D'un jardin l'autre
de Florence Soufflet

critiqué par Gthomas, le 15 février 2018
(Grenoble - 57 ans)


La note:  étoiles
Une exploration de l’âme humaine : entre Occident et Orient
« Naître de n’être »

Il est difficile de comprendre, d’appréhender, de ressentir l’absence du Père, pour qui ne l’a pas vécue : Florence Soufflet nous « plonge » dans cette absence, nous la fait vivre de l’intérieur, sans filtre.
Tout d’abord, il y a la genèse de Flore : la rencontre et l’amour interdit (« sacrilège aux conventions ») d’Azur et Alienor. Un amour essentiel et fondateur, dans lequel l’âme des personnages se révèle, à vif.
Puis, l’énigme du départ d’Azur qui marquera l’enfance de Flore, en équilibre sur le fil entre l’amour filial qu’elle porte à son Père, et la blessure de cette absence qui s’ouvre à nouveau lors de leurs rares mais intenses rencontres, (« je me suis construite sans toi »).
Mais si le thème central du livre est l’absence du Père, sa richesse est aussi dans la description du contexte historique et artistique qui entoure la naissance de Flore.
Tout d’abord, l’auteur ressuscite pour nous un pan totalement enfoui (dans l’inconscient collectif ?) de l’Histoire: les massacres de mai 1945 à Setif, qui préfigureront la guerre d’indépendance à venir.

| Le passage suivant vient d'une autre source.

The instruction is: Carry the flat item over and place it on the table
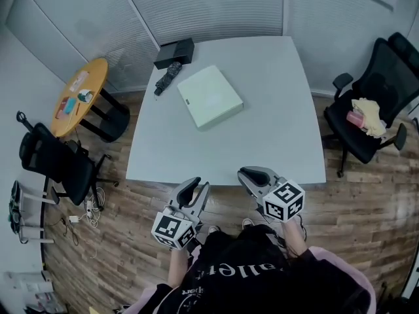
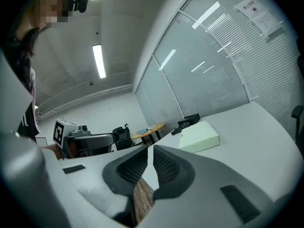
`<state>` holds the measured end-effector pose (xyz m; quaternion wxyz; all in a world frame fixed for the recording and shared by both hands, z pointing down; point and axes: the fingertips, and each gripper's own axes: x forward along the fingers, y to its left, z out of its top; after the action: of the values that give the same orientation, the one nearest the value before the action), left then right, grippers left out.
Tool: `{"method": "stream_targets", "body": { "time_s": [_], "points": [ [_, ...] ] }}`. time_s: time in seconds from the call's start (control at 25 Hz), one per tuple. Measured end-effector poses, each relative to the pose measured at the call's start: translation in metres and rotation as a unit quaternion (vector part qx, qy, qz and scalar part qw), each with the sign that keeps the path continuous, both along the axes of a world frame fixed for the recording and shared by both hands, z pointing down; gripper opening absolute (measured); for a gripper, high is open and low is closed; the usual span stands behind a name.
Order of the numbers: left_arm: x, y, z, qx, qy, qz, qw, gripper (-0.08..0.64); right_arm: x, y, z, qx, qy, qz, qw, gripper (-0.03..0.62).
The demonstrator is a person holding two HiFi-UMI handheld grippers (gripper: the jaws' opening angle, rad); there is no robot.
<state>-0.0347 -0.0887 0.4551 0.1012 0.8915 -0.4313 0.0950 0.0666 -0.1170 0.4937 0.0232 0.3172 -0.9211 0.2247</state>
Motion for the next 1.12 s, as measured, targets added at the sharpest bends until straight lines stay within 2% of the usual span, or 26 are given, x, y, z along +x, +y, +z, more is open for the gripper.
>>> {"method": "stream_targets", "body": {
  "time_s": [0.16,0.36,0.56,0.84,1.12],
  "points": [
    [-0.006,0.004,-0.002,0.000,-0.003,0.001,1.0000,0.106,-0.007,0.004,-0.001,-0.003,-0.007,-0.002,1.000,0.048],
    [-0.026,0.019,-0.001,-0.005,0.010,0.006,0.9999,0.063,-0.024,0.016,-0.004,0.001,0.015,-0.004,1.000,0.048],
    [-0.052,0.035,-0.001,-0.007,0.007,0.007,0.9999,0.058,-0.045,0.031,-0.012,0.008,0.022,0.003,1.000,0.044],
    [-0.089,0.054,-0.001,-0.009,0.026,0.005,0.9996,0.054,-0.079,0.058,-0.018,0.010,0.040,-0.002,0.999,0.040],
    [-0.111,0.066,0.001,-0.012,0.041,0.015,0.9990,0.051,-0.101,0.077,-0.018,0.000,0.047,0.001,0.999,0.035]
  ]
}}
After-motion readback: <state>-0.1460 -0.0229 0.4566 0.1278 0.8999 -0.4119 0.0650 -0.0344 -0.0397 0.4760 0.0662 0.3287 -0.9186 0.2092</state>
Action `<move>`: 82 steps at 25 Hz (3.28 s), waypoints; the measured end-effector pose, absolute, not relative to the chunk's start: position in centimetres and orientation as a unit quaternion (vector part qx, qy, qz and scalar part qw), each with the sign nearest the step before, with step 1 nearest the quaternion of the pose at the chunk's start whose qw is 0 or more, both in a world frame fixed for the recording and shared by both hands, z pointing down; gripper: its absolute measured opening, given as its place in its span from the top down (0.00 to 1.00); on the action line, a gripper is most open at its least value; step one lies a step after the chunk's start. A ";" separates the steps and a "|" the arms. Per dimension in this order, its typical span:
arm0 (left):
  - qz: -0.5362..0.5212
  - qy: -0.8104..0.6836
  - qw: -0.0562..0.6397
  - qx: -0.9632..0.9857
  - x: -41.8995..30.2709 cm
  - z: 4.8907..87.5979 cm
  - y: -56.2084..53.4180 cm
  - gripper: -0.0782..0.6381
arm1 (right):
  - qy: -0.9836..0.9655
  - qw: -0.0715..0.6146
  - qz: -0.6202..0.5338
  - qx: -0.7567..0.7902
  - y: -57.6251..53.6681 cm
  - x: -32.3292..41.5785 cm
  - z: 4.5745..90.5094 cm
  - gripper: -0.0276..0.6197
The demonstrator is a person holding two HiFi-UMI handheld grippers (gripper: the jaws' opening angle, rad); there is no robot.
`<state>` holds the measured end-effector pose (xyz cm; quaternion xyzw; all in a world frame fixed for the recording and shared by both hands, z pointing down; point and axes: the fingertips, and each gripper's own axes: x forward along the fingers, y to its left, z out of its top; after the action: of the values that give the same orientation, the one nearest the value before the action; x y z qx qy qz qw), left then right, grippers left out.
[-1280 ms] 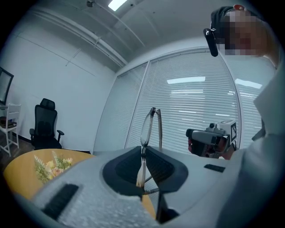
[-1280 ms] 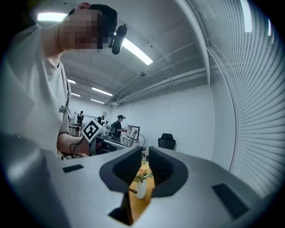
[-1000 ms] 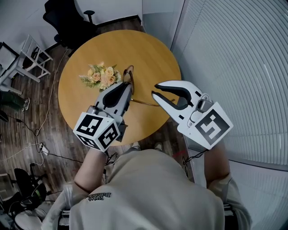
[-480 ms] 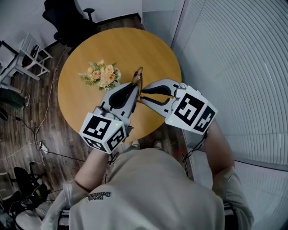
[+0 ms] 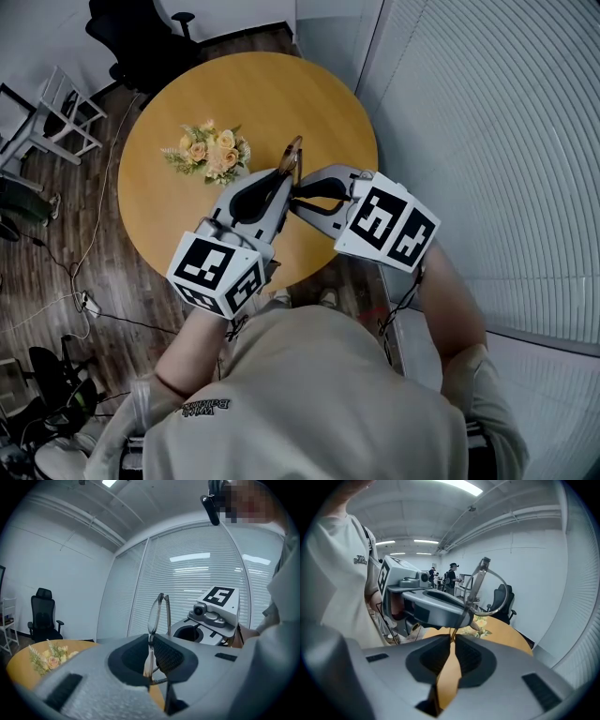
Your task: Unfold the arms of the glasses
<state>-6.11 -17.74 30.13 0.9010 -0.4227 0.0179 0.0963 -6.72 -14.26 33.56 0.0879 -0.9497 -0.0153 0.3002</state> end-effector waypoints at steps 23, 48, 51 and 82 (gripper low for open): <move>0.067 -0.464 0.070 0.881 -8.8 32.0 -19.9 0.83 | -0.951 0.271 -0.005 0.147 -16.4 -1.0 31.6 0.89; 0.106 -0.454 0.037 0.884 -7.8 32.9 -20.2 0.83 | -0.942 0.250 -0.070 0.212 -17.5 3.0 26.5 0.89; 0.106 -0.459 0.034 0.881 -8.0 32.8 -20.2 0.83 | -0.942 0.245 -0.060 0.220 -17.5 3.2 27.0 0.89; 0.113 -0.480 0.022 0.870 -9.6 32.4 -19.7 0.83 | -0.927 -0.086 0.009 0.365 -16.2 6.8 21.5 0.90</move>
<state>-9.58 -19.73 32.44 0.8698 -0.4798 0.1128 0.0216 6.78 -16.18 21.48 0.3645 -0.9272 0.0091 -0.0857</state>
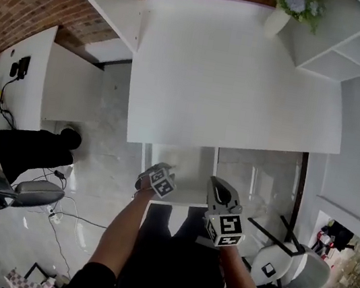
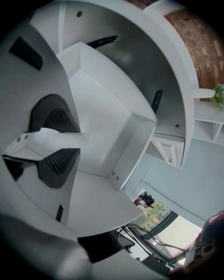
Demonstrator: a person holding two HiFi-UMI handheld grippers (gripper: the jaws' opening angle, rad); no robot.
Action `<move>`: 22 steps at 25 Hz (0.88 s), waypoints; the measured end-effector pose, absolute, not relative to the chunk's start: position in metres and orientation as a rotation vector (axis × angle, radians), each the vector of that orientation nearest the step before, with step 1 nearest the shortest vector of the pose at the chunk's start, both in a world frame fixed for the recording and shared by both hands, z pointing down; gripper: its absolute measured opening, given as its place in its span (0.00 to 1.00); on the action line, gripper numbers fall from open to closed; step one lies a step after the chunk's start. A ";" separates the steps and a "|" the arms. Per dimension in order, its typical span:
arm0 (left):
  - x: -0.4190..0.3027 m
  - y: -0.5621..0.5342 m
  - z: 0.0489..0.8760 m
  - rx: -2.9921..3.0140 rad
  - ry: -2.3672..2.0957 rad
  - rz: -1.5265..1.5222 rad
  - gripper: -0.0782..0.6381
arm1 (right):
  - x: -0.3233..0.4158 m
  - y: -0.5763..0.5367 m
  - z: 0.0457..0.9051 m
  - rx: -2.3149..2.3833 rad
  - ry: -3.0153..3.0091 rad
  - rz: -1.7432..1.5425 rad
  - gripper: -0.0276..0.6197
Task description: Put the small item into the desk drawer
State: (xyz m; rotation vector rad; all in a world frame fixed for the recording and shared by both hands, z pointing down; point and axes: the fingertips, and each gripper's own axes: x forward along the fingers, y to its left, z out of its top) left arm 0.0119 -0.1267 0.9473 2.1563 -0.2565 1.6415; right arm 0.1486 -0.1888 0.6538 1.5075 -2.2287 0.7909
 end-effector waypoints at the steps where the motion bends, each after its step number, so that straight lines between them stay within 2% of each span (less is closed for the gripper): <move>1: 0.012 -0.137 0.941 2.186 -0.295 1.623 0.27 | 0.148 -0.196 0.646 1.510 -2.252 0.759 0.06; 11: -0.058 -0.141 0.846 2.259 -0.813 1.180 0.15 | 0.106 -0.204 0.570 1.497 -2.390 0.676 0.06; 16: -0.098 -0.146 0.783 2.303 -1.064 0.984 0.14 | 0.093 -0.203 0.547 1.516 -2.423 0.623 0.06; 22: -0.106 -0.171 0.654 2.414 -1.361 0.773 0.14 | 0.082 -0.194 0.538 1.533 -2.397 0.594 0.06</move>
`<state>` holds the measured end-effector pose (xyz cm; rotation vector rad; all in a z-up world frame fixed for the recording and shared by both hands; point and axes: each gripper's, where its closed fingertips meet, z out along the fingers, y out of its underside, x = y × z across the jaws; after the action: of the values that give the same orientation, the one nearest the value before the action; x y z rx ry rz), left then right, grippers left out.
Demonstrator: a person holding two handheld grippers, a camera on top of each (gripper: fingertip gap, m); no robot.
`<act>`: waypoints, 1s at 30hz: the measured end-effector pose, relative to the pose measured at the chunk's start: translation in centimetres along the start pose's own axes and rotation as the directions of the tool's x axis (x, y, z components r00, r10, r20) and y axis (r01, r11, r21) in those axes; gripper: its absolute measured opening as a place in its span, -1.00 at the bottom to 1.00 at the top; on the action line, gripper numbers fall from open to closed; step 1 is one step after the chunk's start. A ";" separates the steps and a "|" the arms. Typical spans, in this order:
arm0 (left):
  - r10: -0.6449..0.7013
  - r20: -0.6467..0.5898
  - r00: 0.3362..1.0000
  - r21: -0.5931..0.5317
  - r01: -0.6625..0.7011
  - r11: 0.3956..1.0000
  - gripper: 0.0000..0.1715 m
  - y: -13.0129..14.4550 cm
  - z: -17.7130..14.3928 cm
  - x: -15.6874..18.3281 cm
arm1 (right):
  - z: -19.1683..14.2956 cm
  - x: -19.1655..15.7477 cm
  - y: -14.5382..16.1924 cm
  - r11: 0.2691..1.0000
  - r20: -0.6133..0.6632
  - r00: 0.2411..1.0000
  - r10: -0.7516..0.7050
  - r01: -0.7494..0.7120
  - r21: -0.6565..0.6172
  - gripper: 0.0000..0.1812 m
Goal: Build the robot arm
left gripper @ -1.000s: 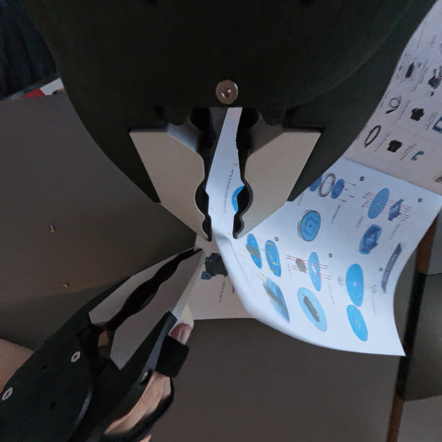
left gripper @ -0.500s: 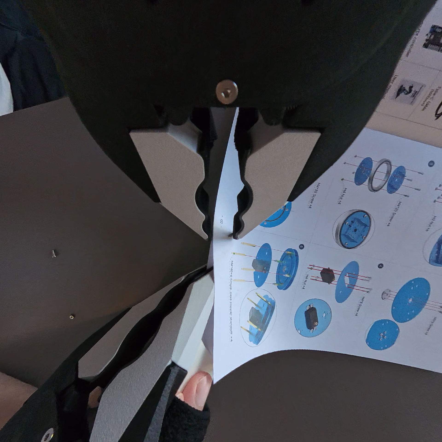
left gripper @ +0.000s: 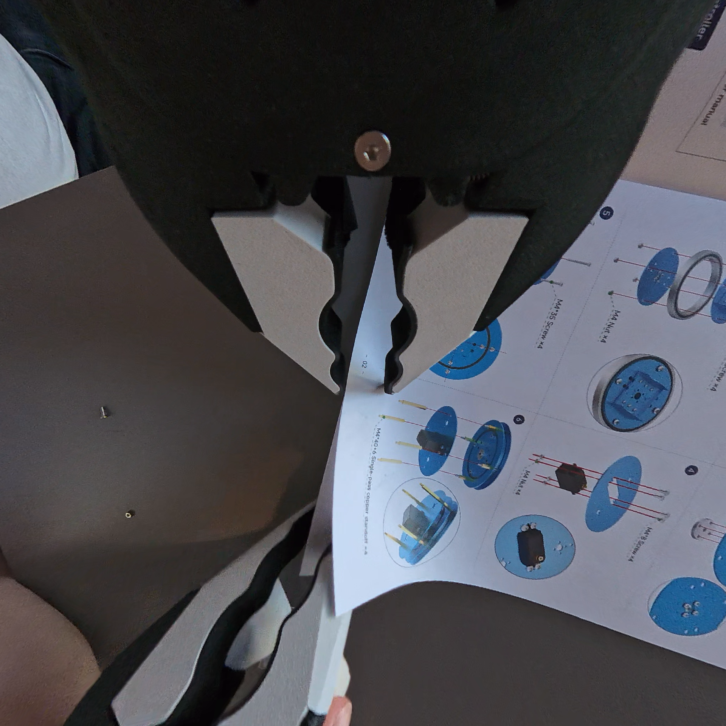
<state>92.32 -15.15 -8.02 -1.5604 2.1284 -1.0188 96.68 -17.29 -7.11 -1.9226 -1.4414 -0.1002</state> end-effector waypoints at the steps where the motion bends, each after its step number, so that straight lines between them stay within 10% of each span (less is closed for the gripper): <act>1: 0.002 0.001 1.000 -0.001 -0.002 1.000 -0.79 0.0 0.0 0.0 | -0.4 0.1 0.4 0.999 0.014 0.999 0.034 -0.034 0.004 -0.79; 30: 0.054 0.033 0.998 -0.035 -0.053 0.998 -0.79 0.2 0.2 -0.3 | -2.1 0.4 0.4 0.966 0.114 0.968 0.225 -0.236 0.101 -0.79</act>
<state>92.42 -14.94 -8.33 -1.5170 2.1635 -0.9373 97.92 -18.25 -5.55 -2.0089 -1.2473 0.1871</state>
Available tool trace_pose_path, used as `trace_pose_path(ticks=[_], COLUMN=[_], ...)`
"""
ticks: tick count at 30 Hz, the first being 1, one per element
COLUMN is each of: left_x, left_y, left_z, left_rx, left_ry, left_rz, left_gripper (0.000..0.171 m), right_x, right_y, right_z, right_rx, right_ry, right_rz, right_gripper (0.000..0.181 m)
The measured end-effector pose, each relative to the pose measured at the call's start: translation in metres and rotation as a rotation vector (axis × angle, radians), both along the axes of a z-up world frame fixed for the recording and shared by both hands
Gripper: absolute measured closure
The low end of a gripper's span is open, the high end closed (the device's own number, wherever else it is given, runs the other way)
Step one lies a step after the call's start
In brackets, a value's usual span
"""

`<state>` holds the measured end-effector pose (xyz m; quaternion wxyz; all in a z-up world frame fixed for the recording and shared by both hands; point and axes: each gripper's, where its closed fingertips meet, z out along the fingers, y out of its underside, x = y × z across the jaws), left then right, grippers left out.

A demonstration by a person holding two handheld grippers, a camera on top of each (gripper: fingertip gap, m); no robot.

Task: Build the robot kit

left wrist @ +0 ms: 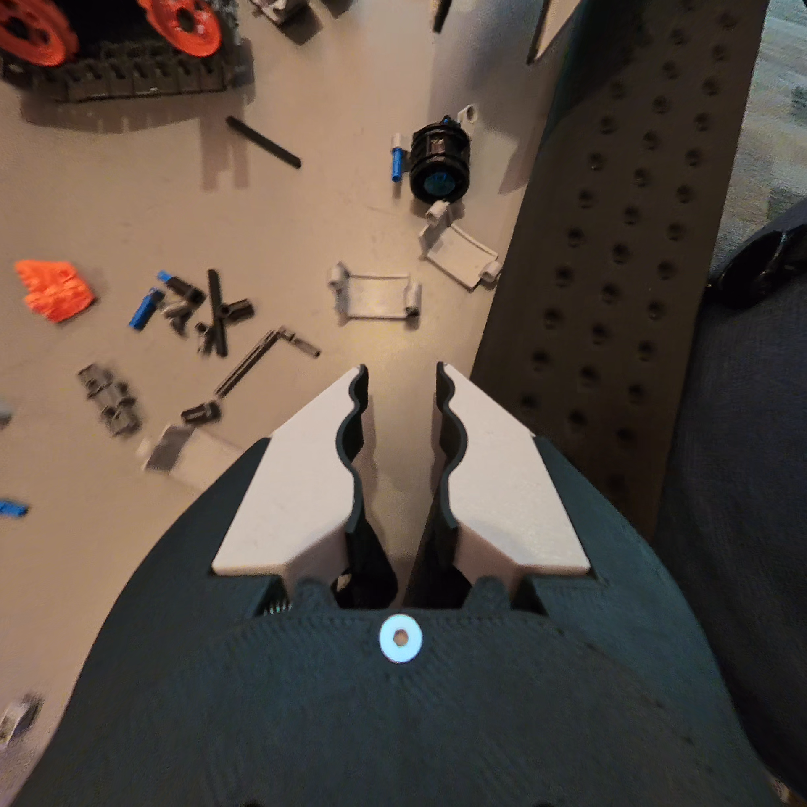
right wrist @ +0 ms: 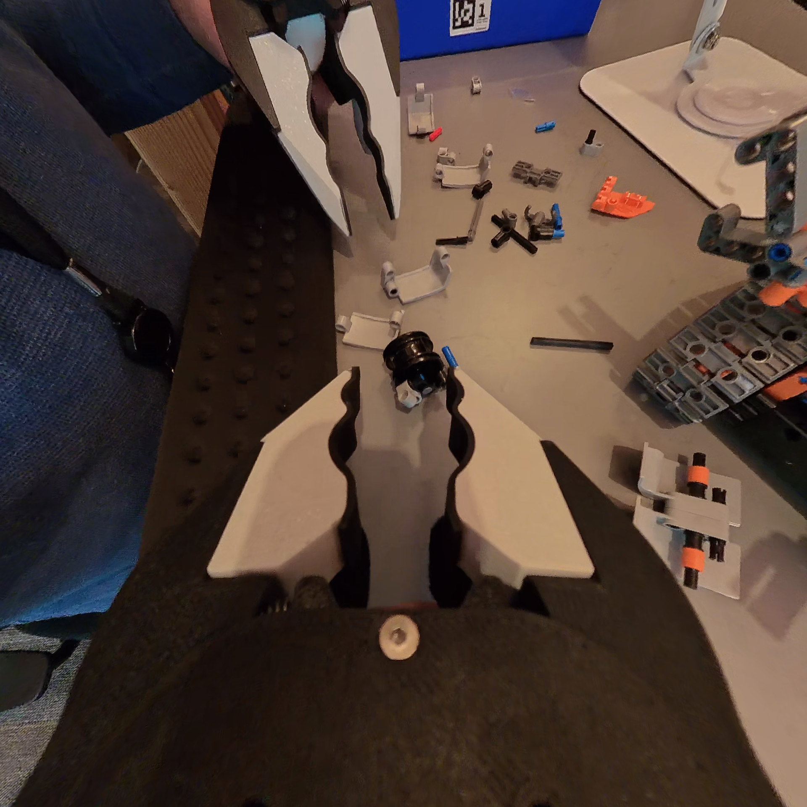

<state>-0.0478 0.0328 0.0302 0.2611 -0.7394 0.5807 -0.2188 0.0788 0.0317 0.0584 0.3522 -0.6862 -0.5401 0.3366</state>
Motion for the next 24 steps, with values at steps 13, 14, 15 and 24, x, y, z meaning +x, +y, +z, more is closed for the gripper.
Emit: trace_pose_path(ticks=[13, 14, 15, 24], left_x=[-0.166, -0.175, -0.175, -0.096], left_y=[0.113, 0.118, 0.121, 0.162], left_z=[0.021, 0.019, 0.02, 0.024], left_rx=[0.217, 0.229, 0.248, 0.141], left_ry=[0.302, 0.395, 0.457, 0.309], left_rz=[0.682, 0.665, 0.596, 0.334], left_gripper=[0.151, 0.152, 0.152, 0.14], right_x=[-0.048, -0.051, -0.052, -0.048], right_y=[0.003, 0.003, 0.003, 0.001], right_z=[0.03, 0.031, 0.032, 0.036], right_rx=[0.083, 0.086, 0.09, 0.107], right_ry=[0.046, 0.054, 0.062, 0.125], right_rz=[0.061, 0.065, 0.068, 0.075], right_gripper=[0.145, 0.145, 0.145, 0.145])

La description de cette tragédie innommable, de l’intérieur et au travers du personnage d’Azur, touche au sublime.
Par ailleurs, l’histoire émouvante et complexe de la rencontre et de l’amour interdit d’Azur et Alienor, la mère de Flore, révèle avec une précision ciselée les relations entre les communautés françaises et algériennes, dans le Paris de la fin des années cinquante. La description du personnage d’Alienor (mon préféré du livre), aux différentes étapes de sa vie, donne lieu à un portrait époustouflant de cette femme, qui sublime le livre par sa force et son humanité.
Tout au long du livre, l’auteur installe également une réflexion poétique sur les arts du feu, par le récit de l’histoire d’Azur, magnifique artiste céramiste.
Lu en 2 jours, ce livre pétri de références historiques, philosophiques et artistiques offre une écriture splendide et une exploration de l’âme humaine dont on ne ressort pas intact.